Ella cruzaba los potreros, buscándolo, y un peón asomó detrás de una parva;
Paula había sentido la mirada caliente recorriéndole la curva de la espalda,
como en los bailes, antes. Entonces oyó un crujido, un golpe seco, y se dio
vuelta. Antenor estaba ahí, con el talero en la mano, y el peón abría la boca
como en una arcada, abajo, junto a los pies del viejo. Fue esa sola vez. Se
sintió mujer disputada, mujer nomás. Y no le importó que el viejo dijera yo te
voy a dar mirarme la mujer, pión rotoso, ni que dijera:
–Y vos, qué buscas.
Ya te dije dónde quiero que estés.
En la casa, claro.
Y lo decía mientras un hombre, todavía en el suelo, abría y cerraba la boca en
silencio, mientras otros hombres empezaron a rodear al viejo ambiguamente, lo
empezaron a rodear con una expresión menos parecida al respeto que a la
amenaza. El viejo no los miraba:
–Qué buscas.
–La abuela –dijo
ella–. Me avisan que está mala –y repentinamente se sintió sola, únicamente
protegida por el hombre del talero; el hombre rodeado de peones agresivos,
ambiguos, que ahora, al escuchar a la muchacha, se quedaron quietos. Y ella
comprendió que, sin proponérselo, estaba defendiendo al viejo.
–Qué miran ustedes
–la voz de Antenor, súbita. El viejo sabía siempre cuál era el momento de
clavar una estaca. Los miró y ellos agacharon la cabeza. El capataz venía del
lado de las cabañas, gritando alguna cosa. El viejo miró a Paula, y de nuevo al
peón que ahora se levantaba, encogido como un perro apaleado–. Si andas alzado,
en cuanto me dé un hijo te la regalo.
III
A los dos años empezó a mirarla con rencor.

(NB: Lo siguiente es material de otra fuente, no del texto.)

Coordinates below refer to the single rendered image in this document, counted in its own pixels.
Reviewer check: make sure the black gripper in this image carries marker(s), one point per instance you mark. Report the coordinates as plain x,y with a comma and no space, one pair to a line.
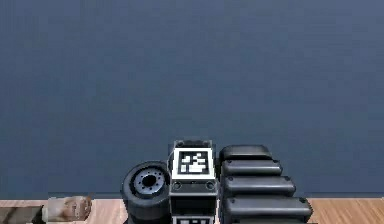
146,186

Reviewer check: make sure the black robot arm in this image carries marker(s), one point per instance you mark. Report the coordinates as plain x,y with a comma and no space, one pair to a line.
253,186

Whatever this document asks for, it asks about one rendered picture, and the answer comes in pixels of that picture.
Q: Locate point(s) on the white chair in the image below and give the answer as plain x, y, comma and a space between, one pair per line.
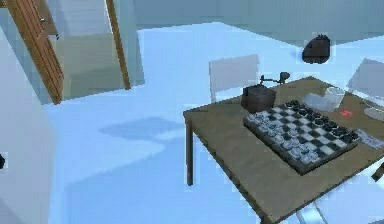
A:
233, 75
366, 78

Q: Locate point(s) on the brown wooden table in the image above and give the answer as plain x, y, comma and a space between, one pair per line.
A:
240, 160

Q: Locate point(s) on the dark brown coffee grinder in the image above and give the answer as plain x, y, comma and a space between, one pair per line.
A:
258, 96

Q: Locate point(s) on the black white chess board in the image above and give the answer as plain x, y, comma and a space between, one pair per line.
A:
300, 133

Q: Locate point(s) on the clear glass bowl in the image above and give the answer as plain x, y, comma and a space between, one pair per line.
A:
328, 98

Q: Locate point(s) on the black garbage bag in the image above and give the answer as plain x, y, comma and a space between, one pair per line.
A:
316, 50

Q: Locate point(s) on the small red square object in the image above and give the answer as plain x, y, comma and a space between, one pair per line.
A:
346, 113

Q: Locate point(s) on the grey patterned flat object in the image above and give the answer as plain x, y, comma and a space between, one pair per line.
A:
370, 138

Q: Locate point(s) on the grey round plate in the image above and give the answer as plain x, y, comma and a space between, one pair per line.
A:
375, 113

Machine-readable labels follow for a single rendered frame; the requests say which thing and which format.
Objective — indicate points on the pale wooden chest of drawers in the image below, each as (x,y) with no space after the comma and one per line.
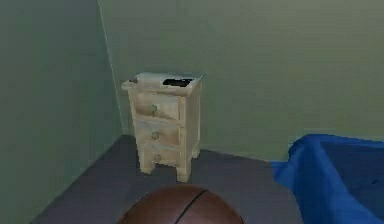
(166,126)

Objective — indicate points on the small black flat object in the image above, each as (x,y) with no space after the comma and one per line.
(177,82)

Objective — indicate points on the brown basketball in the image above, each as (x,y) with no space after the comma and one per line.
(181,208)

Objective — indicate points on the blue bed cover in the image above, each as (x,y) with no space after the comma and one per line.
(333,180)

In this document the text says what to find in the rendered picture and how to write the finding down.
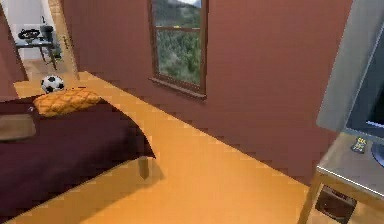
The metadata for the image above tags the black and white soccer ball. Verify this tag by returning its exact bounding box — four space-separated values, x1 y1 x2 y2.
40 75 66 94

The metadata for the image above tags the dark remote control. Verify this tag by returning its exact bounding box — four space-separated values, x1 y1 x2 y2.
350 136 368 154

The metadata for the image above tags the wooden television table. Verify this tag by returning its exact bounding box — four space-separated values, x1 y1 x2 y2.
297 132 384 224

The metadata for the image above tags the wooden room door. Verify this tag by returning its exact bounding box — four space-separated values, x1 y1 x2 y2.
48 0 80 80

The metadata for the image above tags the grey flat television set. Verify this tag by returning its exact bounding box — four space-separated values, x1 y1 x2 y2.
316 0 384 168

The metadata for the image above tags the dark brown box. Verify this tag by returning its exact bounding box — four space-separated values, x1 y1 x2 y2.
315 185 358 224

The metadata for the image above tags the brown framed window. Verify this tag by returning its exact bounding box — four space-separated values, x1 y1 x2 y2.
147 0 210 100

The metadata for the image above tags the dark pot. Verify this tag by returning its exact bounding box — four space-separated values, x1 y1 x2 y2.
40 24 55 42

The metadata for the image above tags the small dark side table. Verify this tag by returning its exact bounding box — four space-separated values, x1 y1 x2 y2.
15 38 58 71

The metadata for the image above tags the bed with dark maroon cover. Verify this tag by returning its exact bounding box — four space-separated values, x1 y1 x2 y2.
0 94 157 222

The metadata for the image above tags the orange quilted pillow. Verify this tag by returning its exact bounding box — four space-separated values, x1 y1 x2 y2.
33 87 103 118

Mirada de estafado, eso era. Antes había sido impaciencia, apuro de viejo por
tener un hijo y asombro de no tenerlo: los ojos inquisidores del viejo y ella
que bajaba la cabeza con un poco de vergüenza. Después fue la ironía. O algo
más bárbaro, pero que se emparentaba de algún modo con la ironía y hacía que la
muchacha se quedara con la vista fija en el plato, durante la cena o el
almuerzo. Después, aquel insul¬to en los potreros, como un golpe a mano
abierta, prefigurando la mano pesada y ancha y real que alguna vez va a
estallarle en la cara, porque Paula siempre supo que el viejo iba a terminar
golpeando. Lo supo la misma noche que murió la abuela.
–O cuarenta y
tantos, es lo mismo.
Alguien lo había
dicho en el velorio: cuarenta y tantos. Los años de diferencia, querían decir.

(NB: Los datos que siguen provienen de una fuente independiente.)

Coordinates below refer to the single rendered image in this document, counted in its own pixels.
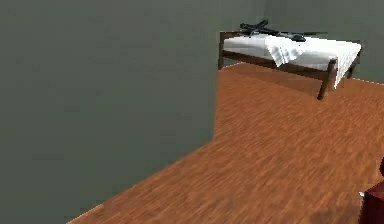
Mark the brown wooden bed white mattress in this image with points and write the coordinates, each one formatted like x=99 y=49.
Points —
x=310 y=55

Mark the black flat cross-shaped object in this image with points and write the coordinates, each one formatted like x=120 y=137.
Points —
x=266 y=30

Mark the dark red cabinet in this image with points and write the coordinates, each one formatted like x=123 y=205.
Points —
x=374 y=203

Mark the white folded cloth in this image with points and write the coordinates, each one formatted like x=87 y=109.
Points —
x=283 y=50

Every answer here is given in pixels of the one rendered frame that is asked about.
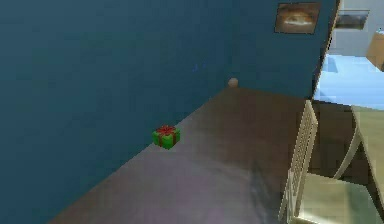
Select cream table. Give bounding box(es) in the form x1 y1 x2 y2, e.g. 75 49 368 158
333 104 384 214

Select grey framed picture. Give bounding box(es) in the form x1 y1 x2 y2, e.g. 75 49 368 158
334 9 371 32

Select green gift box red ribbon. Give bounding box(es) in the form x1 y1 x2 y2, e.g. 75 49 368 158
151 124 182 151

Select cream slatted chair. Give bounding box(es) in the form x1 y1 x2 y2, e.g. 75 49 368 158
277 99 384 224

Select tan wooden box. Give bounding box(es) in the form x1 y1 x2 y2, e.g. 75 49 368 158
365 30 384 72

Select brown framed picture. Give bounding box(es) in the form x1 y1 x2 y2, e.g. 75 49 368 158
273 1 322 35

Paula miró de reojo a Antenor, y él, más allá, hablando de unos cueros, adivinó
la mirada y entendió lo que todos pensaban: que la diferencia era grande. Y
quién sabe entonces si la culpa no era de él, del viejo.
–Volvemos a la casa
–dijo de golpe.
Ésa fue la primera
noche que Paula le sintió olor a caña. Después –hasta la tarde aquella, cuando
un toro se vino resoplando por el andarivel y hubo gritos y sangre por el aire
y el viejo se quedó quieto como un trapo– pasó un año, y Antenor tenía siempre
olor a caña. Un olor penetrante, que parecía querer meterse en las venas de
Paula, entrar junto con el viejo. Al final del tercer año, quedó encinta. Debió
de haber sido durante una de esas noches furibundas en que el viejo, brutalmente,
la tumbaba sobre la cama, como a un animal maneado, poseyéndola con rencor, con
desesperación. Ella supo que estaba encinta y tuvo miedo. De pronto sintió
ganas de llorar; no sabía por qué, si porque el viejo se había salido con la
suya o por la mano brutal, pesada, que se abría ahora: ancha mano de castrar y
marcar, estallándole, por fin, en la cara.
–¡Contesta!
Contéstame, yegua.
El bofetón la sentó
en la cama; pero no lloró. Se quedó ahí, odiando al hombre con los ojos muy
abiertos. La cara le ardía.
–No –dijo
mirándolo–. Ha de ser un retraso, nomás. Como siempre.
–Yo te voy a dar
retraso –Antenor repetía las palabras, las mordía–. Yo te voy a dar retraso.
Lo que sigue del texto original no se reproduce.